Saturday, July 4, 2009

The Early Years

This is the first in a series of essays regarding my thoughts, feelings and experiences with faith and religion. As such, it is a statement of personal belief and I have no interest in debating or justifying my beliefs. This is in no way a cry for ‘redemption’ and any attempts to convince, convert or otherwise ‘witness’ to me will be met with severe hostility.

When I was twelve, I was in junior high school and profoundly awkward. I did not have an easy time of things and unfortunately, I did not have much in the way of self-confidence and found myself invited to a large Christian Church. At first, it seemed like a neat place; everyone was friendly and nice and I suddenly had cool friends. It was nice. My parents had long before discarded the religions of their respective upbringings, and they felt that if I wanted to explore issues of faith, it was okay unless things got out of hand. Their support and open-mindedness made an indelible impression that resonates to this day.

About once a month, us junior high kids had some sort of activity, from sleep-overs to all-night parties. One warm, sunny Saturday afternoon, they loaded all us kids into church buses and then drove the buses out into various neighborhoods in San Jose, with a very specific mission: We were meant to go door-to-door and invite people to hear the “Good News” at our church.

It felt very wrong to be doing this; I didn’t think it was right for me to do that because I had questions about things I was reading in the bible and by that point, no one had been able to explain my concerns. I was just supposed to accept what was being told to me as God’s word, God’s will, etc. The problem, as it was explained to me, wasn’t that the bible seemed contradictory, vague and poorly-written – the problem was that The Enemy (that’s what we were supposed to call the devil) was in my heart, and that’s what was making me so confused.
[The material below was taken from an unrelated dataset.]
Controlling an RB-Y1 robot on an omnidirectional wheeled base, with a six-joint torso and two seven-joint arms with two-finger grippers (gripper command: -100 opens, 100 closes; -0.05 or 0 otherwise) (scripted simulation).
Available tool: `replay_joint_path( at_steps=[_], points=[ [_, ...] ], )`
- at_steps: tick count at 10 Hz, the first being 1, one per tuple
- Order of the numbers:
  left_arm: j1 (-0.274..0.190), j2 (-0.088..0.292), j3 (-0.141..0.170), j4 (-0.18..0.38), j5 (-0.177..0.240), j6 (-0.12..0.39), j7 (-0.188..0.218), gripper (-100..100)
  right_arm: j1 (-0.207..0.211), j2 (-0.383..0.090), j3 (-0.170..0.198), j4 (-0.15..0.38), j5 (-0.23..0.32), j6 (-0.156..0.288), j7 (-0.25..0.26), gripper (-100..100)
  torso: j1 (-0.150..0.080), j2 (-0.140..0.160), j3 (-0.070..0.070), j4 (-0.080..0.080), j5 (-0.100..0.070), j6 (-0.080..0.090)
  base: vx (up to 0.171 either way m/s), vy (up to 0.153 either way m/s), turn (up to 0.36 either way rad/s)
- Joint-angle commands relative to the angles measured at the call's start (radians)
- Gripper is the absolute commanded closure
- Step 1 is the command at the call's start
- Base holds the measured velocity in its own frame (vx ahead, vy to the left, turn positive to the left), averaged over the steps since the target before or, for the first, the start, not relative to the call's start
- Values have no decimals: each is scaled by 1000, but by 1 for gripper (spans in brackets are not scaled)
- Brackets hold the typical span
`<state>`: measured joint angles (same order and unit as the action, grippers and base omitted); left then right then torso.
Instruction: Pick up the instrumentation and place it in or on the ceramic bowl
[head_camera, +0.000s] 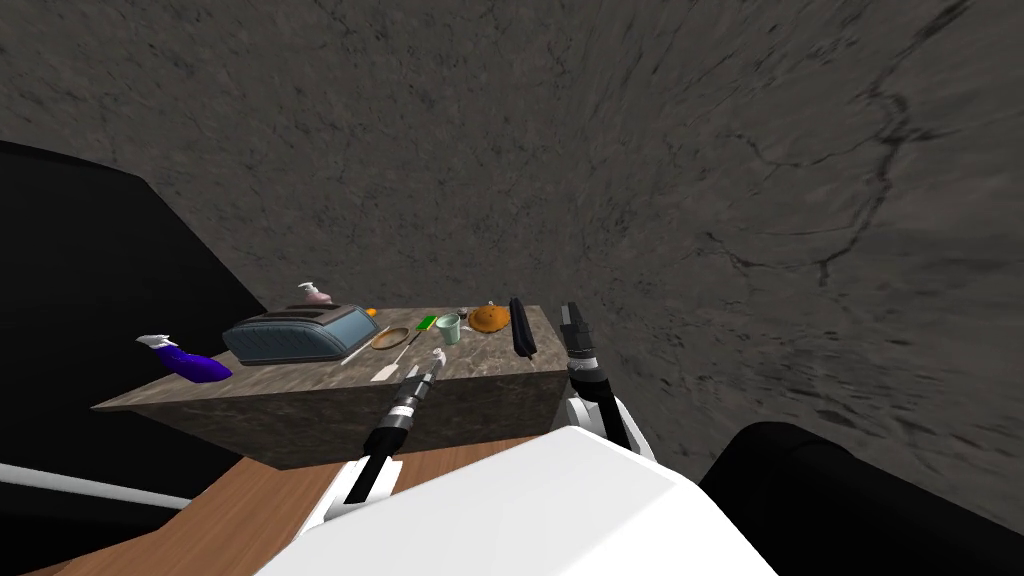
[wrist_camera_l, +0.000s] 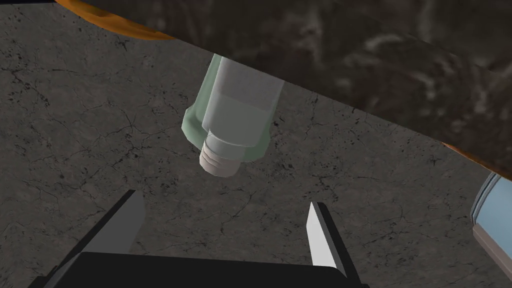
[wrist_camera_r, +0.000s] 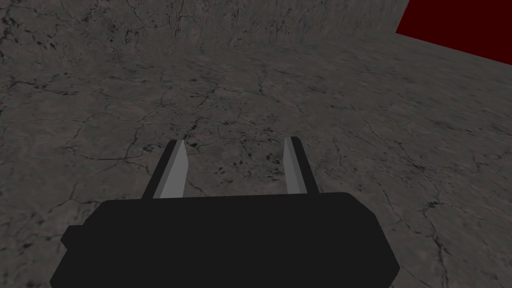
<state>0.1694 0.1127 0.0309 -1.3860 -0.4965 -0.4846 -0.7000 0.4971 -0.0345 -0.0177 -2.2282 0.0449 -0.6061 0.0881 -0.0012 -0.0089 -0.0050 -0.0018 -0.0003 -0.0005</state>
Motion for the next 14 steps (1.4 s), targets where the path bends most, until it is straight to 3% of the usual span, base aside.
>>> replay_joint_path(
  at_steps=[1, 3, 4, 5, 6, 7, 8, 12, 13, 14],
  points=[
    [-6, -16, 5, 19, -30, 10, -27, -100, 0, 0, 0, 0, 0, 0, 0, 0, 0, 0, 0, 0, 0, 0, 125, -36, -2],
    [-20, -50, 14, 49, -60, 17, -53, -100, 0, 0, 0, 0, 0, 0, 0, 0, 0, 2, 1, 0, 0, 0, 90, -15, -1],
    [-17, -38, 12, 40, -52, 17, -43, -100, 0, 0, 0, 0, 0, 0, 0, 0, 1, 3, 1, 0, 0, 0, 35, 6, -2],
    [-19, -40, 12, 43, -53, 17, -46, 0, 0, 0, 0, 0, 0, 0, 0, 0, 2, 5, 3, 1, 0, 0, 8, 0, 1],
    [-36, -34, 11, 31, -53, 46, -36, -100, 0, 0, 0, 0, 0, 0, 0, 0, 2, 7, 4, 1, 0, 0, 67, -14, -51],
    [-28, -37, 10, 34, -54, 31, -41, -100, 0, 0, 0, 0, 0, 0, 0, 0, 1, 5, 3, 1, 0, 0, 43, -7, -12],
    [-29, -37, 10, 33, -54, 36, -40, 100, 0, 0, 0, 0, 0, 0, 0, 0, 2, 6, 3, 1, 0, 0, 6, -1, 3],
    [-29, -35, 9, 33, -56, 35, -42, 100, 0, 0, 0, 0, 0, 0, 0, 0, 3, 9, 5, 2, 2, -1, 1, 1, -3],
    [-30, -35, 10, 33, -55, 35, -42, 0, 0, 0, 0, 0, 0, 0, 0, 0, 3, 9, 5, 2, 2, -1, 0, 0, 0],
    [-30, -35, 10, 33, -55, 35, -42, 100, 0, 0, 0, 0, 0, 0, 0, 0, 3, 9, 5, 2, 2, -1, 0, 0, 0]
  ],
)
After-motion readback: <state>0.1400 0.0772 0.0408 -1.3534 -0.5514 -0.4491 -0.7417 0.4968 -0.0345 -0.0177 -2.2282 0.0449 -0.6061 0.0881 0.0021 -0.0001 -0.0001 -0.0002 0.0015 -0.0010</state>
The surest way to remedy this, my new friends told me, was to accept Jesus Christ in my heart as my personal savior and be baptized. That, they assured me, would clear everything up. I was also advised to destroy my ELO and Eagles records, because of their Satanic influence. Not long thereafter, I did get baptized. However, the records stayed.

One Sunday, toward the end of the general sermon, the pastor informed us that the junior high parishioners should go to the media center, for a “very special” Sunday School presentation. When we assembled in the media center, we were told that we were going to be shown an important film, which was vitally important to our very survival as Christians living in a secular world. When the lights dimmed, we were shown a real, uncensored film of a woman having a spectacularly graphic, painful abortion, from beginning to end, with the final, lingering shot on the removed fetal material. A slide show of more aborted fetuses followed this ‘film,’ each photo more gruesome and disturbing than the last. We were given no warning. It was simply dumped on us without any explanation or understanding of the process. The only narrative, aside form the screams of the woman having the procedure, was our beloved youth minister telling us that what was happening was an abomination to God.

We were children, and most of us had been innocent when we walked into that room. Thirty years later, I can still see the images. I can still hear the screams. And I still cannot understand what made these people think they had the right to do that to us without warning, without thought to our emotional well-being.

Not long after that John Lennon, one of my heroes, was murdered in cold blood for no sane reason whatsoever. The following Friday was one of our sleep-overs and one of the guys made a point of talking about how certain he was that Lennon would be burning in Hell for all eternity because he dared to imagine a world without religion, even though he knew how much Lennon meant to me, and how deeply the loss had affected me.

I went home the next morning, and never set foot in that church again. Any church that would willingly exploit children to fill seats on Sunday, any church that would see no issue in showing innocent children what amounted to a snuff film, any church that was so intolerant, so callous and hurtful and mean-spirited that it truly believed anyone whose philosophy wasn’t strictly in line with theirs should suffer eternal damnation, well, I realized it wasn’t a church I wanted to be affiliated with. The way that they were able to interpret scripture to support their political and social beliefs was to me, so foul and so profane that it almost defies description.

A year later, the pastor of Los Gatos Christian Church resigned in disgrace after he was caught having an affair. This judgmental, hypocritical loser now works as a children’s minister elsewhere in California. Just imagine what he is filling children’s minds with these days.